What to produce
Could you restate the whole listing word for word?

#### Data section ####

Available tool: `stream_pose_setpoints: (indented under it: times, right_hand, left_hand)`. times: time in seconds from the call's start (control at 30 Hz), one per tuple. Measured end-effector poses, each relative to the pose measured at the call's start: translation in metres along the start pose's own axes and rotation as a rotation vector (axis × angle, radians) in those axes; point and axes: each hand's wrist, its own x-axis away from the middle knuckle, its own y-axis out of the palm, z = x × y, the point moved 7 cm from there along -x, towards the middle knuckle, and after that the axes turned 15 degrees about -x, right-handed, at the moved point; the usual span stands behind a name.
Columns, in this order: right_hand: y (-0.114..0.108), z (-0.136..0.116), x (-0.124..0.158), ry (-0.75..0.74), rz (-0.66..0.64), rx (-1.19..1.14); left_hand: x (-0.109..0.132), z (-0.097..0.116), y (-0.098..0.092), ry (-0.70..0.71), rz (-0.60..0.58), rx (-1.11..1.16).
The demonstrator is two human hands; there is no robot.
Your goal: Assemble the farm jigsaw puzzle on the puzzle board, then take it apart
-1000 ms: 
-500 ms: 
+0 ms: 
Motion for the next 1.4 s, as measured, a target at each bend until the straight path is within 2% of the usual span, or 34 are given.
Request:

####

Result of this task
Available tool: `stream_pose_setpoints: (indented under it: times, right_hand, left_hand)`. times: time in seconds from the call's start (control at 30 Hz), one per tuple. Measured end-effector poses, each relative to the pose measured at the call's start: translation in metres along the start pose's own axes and rotation as a rotation vector (axis × angle, radians) in those axes; point and axes: each hand's wrist, its own x-axis away from the middle knuckle, its own y-axis out of the palm, z = x × y, the point moved 7 cm from there along -x, towards the middle knuckle, and after that the axes turned 15 degrees about -x, right-handed, at the moved point; the usual span stands behind a name.
Columns, in this order: right_hand: y (-0.114..0.108), z (-0.136..0.116), x (-0.124..0.158), ry (-0.75..0.74), rz (-0.66..0.64), rx (-1.19..1.14); left_hand: x (-0.109..0.132), z (-0.097..0.116), y (-0.098..0.092), ry (-0.70..0.71), rz (-0.60..0.58), rx (-1.11..1.16).
The demonstrator is two human hands; there is no robot.
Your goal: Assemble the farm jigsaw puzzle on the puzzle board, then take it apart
-1000 ms: 
-500 ms: 
+0 ms: 
Motion for the next 1.4 s, as measured, a target at each bend until the straight path is within 2% of the usual span, or 34 are given.
Request:

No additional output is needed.